Key Performance Issues Identified:
- Query Multiplication: Currently using 6 queries per workload (60 queries for 10 workloads)
- No Caching: Every request refetches all data from Prometheus
- Sequential Processing: Workloads processed one by one
- Missing Advanced Features: No MAX_OVER_TIME, percentiles, or batch processing
🔧 Technical Architecture
- Backend: FastAPI with async support
- Frontend: Single-page HTML with PatternFly design system
- Database: Prometheus for metrics, Kubernetes API for cluster data
- Container: Podman (NOT Docker) with Python 3.11
- Registry: Quay.io/rh_ee_anobre/resource-governance:latest
- Deployment: OpenShift with rolling updates
📁 Key Files Structure
app/
├── main.py # FastAPI application
├── api/routes.py # REST endpoints
├── core/
│ ├── kubernetes_client.py # K8s/OpenShift API client
│ └── prometheus_client.py # Prometheus metrics client
├── services/
│ ├── historical_analysis.py # Historical data analysis (NEEDS OPTIMIZATION)
│ ├── validation_service.py # Resource validation rules
│ └── report_service.py # Report generation
├── models/resource_models.py # Pydantic data models
└── static/index.html # Frontend (PatternFly UI)
🚀 Deployment Process (STANDARD WORKFLOW)
# 1. Make changes to code
# 2. Commit and push
git add .
git commit -m "Description of changes"
git push
# 3. Wait for GitHub Actions (builds and pushes to Quay.io)
# 4. Deploy to OpenShift
oc rollout restart deployment/resource-governance -n resource-governance
# 5. Wait for rollout completion
oc rollout status deployment/resource-governance -n resource-governance
# 6. Test with Playwright
⚠️ CRITICAL RULES FOR AI AGENTS
- ALWAYS use podman, NEVER docker - All container operations use podman
- ALWAYS build with 'latest' tag - Never create version tags
- ALWAYS ask for confirmation before commit/push/build/deploy
- ALWAYS test with Playwright after deployment
- NEVER use browser alerts - Use professional modals instead
- ALWAYS update documentation after significant changes
- ALWAYS use English - No Portuguese in code or documentation
🔍 Performance Analysis: ORU Analyzer vs thanos-metrics-analyzer
Our Current Approach:
# ✅ STRENGTHS:
# - Dynamic step calculation based on time range
# - Async queries with aiohttp
# - Individual workload precision
# - OpenShift-specific queries
# ❌ WEAKNESSES:
# - 6 queries per workload (60 queries for 10 workloads)
# - No caching mechanism
# - Sequential processing
# - No batch optimization
thanos-metrics-analyzer Approach:
# ✅ STRENGTHS:
# - MAX_OVER_TIME for peak usage analysis
# - Batch processing with cluster grouping
# - Aggregated queries for multiple workloads
# - Efficient data processing with pandas
# ❌ WEAKNESSES:
# - Synchronous queries (prometheus_api_client)

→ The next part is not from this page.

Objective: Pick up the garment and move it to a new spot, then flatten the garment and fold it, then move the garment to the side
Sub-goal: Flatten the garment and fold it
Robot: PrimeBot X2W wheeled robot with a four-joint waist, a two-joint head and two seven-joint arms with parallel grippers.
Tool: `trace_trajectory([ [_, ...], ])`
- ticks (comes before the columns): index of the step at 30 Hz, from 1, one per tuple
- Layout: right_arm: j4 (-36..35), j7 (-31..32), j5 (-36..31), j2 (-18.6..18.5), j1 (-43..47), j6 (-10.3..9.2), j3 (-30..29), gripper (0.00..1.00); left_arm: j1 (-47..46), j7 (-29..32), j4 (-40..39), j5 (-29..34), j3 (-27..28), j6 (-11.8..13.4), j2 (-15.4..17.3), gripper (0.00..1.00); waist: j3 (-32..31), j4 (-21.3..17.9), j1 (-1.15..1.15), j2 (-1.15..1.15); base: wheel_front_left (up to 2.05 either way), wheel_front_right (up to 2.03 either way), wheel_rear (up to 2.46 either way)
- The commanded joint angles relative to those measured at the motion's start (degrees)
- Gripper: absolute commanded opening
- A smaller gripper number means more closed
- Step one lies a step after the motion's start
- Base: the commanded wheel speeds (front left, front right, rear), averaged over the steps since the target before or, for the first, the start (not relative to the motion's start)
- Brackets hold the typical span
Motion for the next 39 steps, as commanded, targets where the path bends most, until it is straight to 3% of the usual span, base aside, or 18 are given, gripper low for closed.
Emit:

# - Fixed resolution (10m step)
# - No intelligent caching
# - Less granular workload analysis
🚀 Optimization Strategy:
- Aggregated Queries: Single query for all workloads instead of N×6 queries
- Intelligent Caching: 5-minute TTL cache for repeated queries
- Batch Processing: Process workloads in groups of 5
- Advanced Queries: Implement MAX_OVER_TIME and percentiles like thanos
- Async + Batch: Combine our async approach with thanos batch processing
📝 Roadmap
🎯 PRAGMATIC ROADMAP - Resource Governance Focus
Core Mission: List projects without requests/limits + provide smart recommendations based on historical analysis + VPA integration
Phase 0: UI/UX Simplification (COMPLETED ✅)
0.1 Interface Simplification
- Group similar validations in a single card
- Show only essential in main view
- Technical details in modal or expandable section
- Color coding: 🔴 Critical, 🟡 Warning, 🔵 Info
- Specific icons: ⚡ CPU, 💾 Memory, 📊 Ratio
- Collapsible cards to reduce visual pollution
0.2 Improve Visual Hierarchy
- Pragmatic dashboard with single view
- Direct actions: "Analyze" and "Fix" buttons
- Problem Summary table showing namespace issues
- Modal-based analysis for detailed views
- Professional interface without browser alerts
0.3 Advanced Features
- Modal-based analysis for detailed problem inspection
- Detailed pod and container analysis with recommendations
- Namespace comparison through Problem Summary table
Phase 1: Enhanced Validation & Categorization (COMPLETED ✅)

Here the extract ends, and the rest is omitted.